If we have one hesitation, Dave and I are a little distraught that Kane comes to SHU with an already established nickname. Why not "Citizen Kane" or "DeAndre 300"? One of our greatest joys is coming up with the nickname ourselves. Still, we will embrace the "Big Daddy" with open arms, and hope that he can play like a "Big" because at 6'2'', he'll probably be playing power forward.

Think we're gonna be sick...


In one of the most stomach-churning college basketball games you will ever see, Seton Hall lost a heartbreaker at home to the visiting IUPUI Jaguars. With almost as many letters in its name as points scored, Indiana University Purdue-University Indianapolis beat the Hall 67-65 on a last second layup that bounced around the rim and then actually stopped atop the iron for seemingly an eternity (2 seconds) before falling in. That last second drive by IUPUI was just the final straw in a game that had many up and downs from the beginning.

After breaking the news of Big Mel and still basking in the success of our music video, Ben and I arrived at the Rock with our supporting cast - Coach Gonzo and the Ref - who were warmly received by fellow Seton Hall fans. It was such a great feeling to introduce Gonzo and the Ref to our friends and extended family... See you next year at Thanksgiving!!

Then, as we started walking to our seats, we looked up to the scoreboard to see that last game's hero, Brandon "Wawa" Walters, was getting the starting nod!! A much deserved start after a valiant effort against St. Peter's last Saturday. Also, we know how hard the kid works, how much he wants to please the coaching staff and how much his teammates root for him - so it was a pleasant surprise to see his efforts being rewarded.

But then, wait, oh no! As the starting lineups were being announced, the PA announcer declared that a "Class B Technical Foul Penalty" had been assessed against Seton Hall resulting in two foul shots to be taken before tipoff. Not exactly the way we wanted to start the game. But oh well, Seton Hall has battled adversity before and this would prove to be no different. We're used to the chips being stacked against us.

As the game progressed and the Hall fell behind due to sluggish play and poor shooting, we felt an obligation to rally the crowd. With most of the student section away on holiday break, Ben and I decided to return to our collegiate roots, harassing the refs with the most outlandish and creative insults possible in the efforts to provide a spark. After all, if the team cant make their shots, why not take our own shots at the refs!? Then, the unthinkable happened. After one of our more ingenious and visually inspiring provocations, two female security guards approached Ben and asked to see his ticket.

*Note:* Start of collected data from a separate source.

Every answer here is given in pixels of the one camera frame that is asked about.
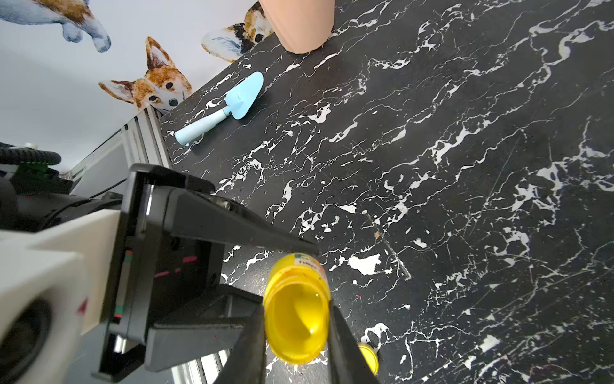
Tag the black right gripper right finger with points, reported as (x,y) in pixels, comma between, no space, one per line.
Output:
(346,363)

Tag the aluminium front rail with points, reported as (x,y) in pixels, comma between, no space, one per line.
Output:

Now I'm not sure what was more surprising - Ben's ability to sweet talk the guards or the fact that they did not recognize us from our video!?!? Honestly, how could they forget? Maybe they would have recognized him if he had performed some dance moves?? Fortunately for us, Ben was allowed to stay in the arena, provided he return to his actual seat which just so happened was geometrically the furthest one from where he was sitting. 

After a game that felt more like a ride at Six Flags than a basketball game at the Rock, I can safely say this - I am definitely looking forward to a calm evening of listening to the prodigal son Dave Popkin and Gary Cohen announcing the game Monday night as the Hall takes on James Madison. At least this time we know we can't get kicked out.

Friday, December 19, 2008

News on Mel


In all my months as a "blogger-journalist," I've had some difficult stories to report. None, however, has been as personally painful as this. 

At exactly 4:52 pm, I had a Facebook interview with my friend, Melvyn Oliver. For those of you who don't know (stop living under the Rock!) Mel has been waiting on word from the NCAA clearinghouse about his eligibility status.

Here are the contents of that interview:

Ben: What's up man. Did you hear anything yet?

Mel: Yea I did.

Ben: Do I want to know? We need you so bad out there.

Mel: It's over wit gotta wait till next year

Ben: Damn. I'm so sorry.

Mel: i kno. its cool im ready for next year ima bring us a championship

Ben: Keep working hard man.

Mel: i got u

Ben: That's all you can do.

Mel: u already kno

Ben: Okay man... gotta run here. Stay strong. Fans all love you, should know that.

Mel: fa sho

What's in a Name: IUPUI



pal‧in‧drome
–noun

1. a word, line, verse, number, sentence, etc., reading the same backward as forward, as Madam, I'm Adam or Poor Dan is in a droop.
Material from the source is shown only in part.